** What to do **
Word-for-word transcription: reproduce all of the data, but not the pictures.

***** Given data

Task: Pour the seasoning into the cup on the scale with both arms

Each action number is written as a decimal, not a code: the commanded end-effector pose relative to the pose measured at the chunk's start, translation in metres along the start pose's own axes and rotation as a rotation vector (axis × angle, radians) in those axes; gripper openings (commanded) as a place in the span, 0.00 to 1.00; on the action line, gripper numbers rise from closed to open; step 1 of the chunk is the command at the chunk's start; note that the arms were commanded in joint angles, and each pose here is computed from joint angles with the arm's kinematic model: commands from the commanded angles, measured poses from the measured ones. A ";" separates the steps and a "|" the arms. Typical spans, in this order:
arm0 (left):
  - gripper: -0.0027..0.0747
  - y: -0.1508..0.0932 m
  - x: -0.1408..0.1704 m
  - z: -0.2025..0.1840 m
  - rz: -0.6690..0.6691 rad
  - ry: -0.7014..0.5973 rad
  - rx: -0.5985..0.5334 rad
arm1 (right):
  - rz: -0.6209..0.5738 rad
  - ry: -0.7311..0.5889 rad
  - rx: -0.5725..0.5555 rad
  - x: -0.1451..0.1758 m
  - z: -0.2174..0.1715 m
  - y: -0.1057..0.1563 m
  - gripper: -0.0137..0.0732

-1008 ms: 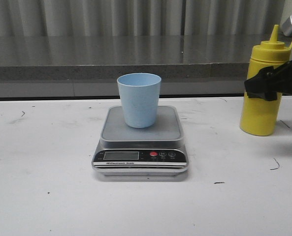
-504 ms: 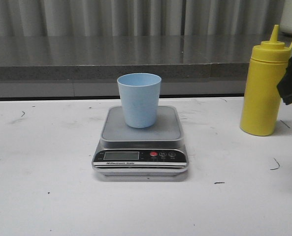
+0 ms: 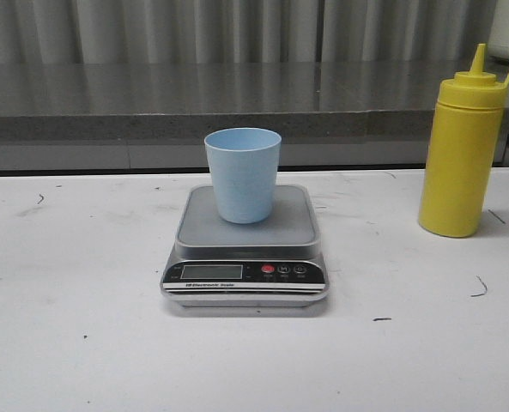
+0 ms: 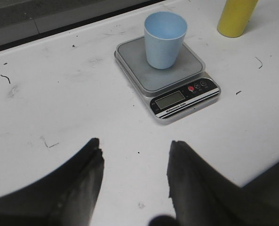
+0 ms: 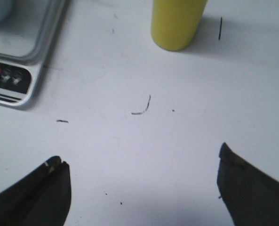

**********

** Written reply **
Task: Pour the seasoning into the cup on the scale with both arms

Each action number is written as a decimal, not a code: the commanded end-effector pose relative to the pose measured at the chunk's start, translation in metres along the start pose's own axes and rotation as a rotation vector (axis × angle, radians) in those axes; gripper openings (commanded) as a place in the span, 0.00 to 1.00; on the action line, gripper numbers rise from closed to open; step 1 of the chunk is the command at the chunk's start; note that the arms were commanded in joint angles, and each pose here is computed from joint angles with the arm's kinematic model: commands from the commanded angles, measured poses from the measured ones. A ";" separates the steps and a "|" the arms. Typical spans, in this order:
arm0 (left):
  - gripper: -0.0027..0.0747
  - y: -0.1508..0.0932 m
  - x: -0.1408..0.1704 m
  - z: -0.2025..0.1840 m
  - rz: -0.6690..0.6691 rad
  - ry: -0.7014..0.5973 rad
  - rx: -0.5985..0.5334 rad
arm1 (right):
  - rz: -0.6209..0.5738 rad
  - ry: -0.7311..0.5889 rad
  - rx: -0.5725..0.5555 rad
  - x: -0.1451..0.1758 m
  - z: -0.2174..0.1715 m
  - y: -0.1057..0.1563 m
  - gripper: -0.0137..0.0732

-1008 ms: 
-504 ms: 
+0 ms: 
+0 ms: 
+0 ms: 

The requested output has been fully supplied.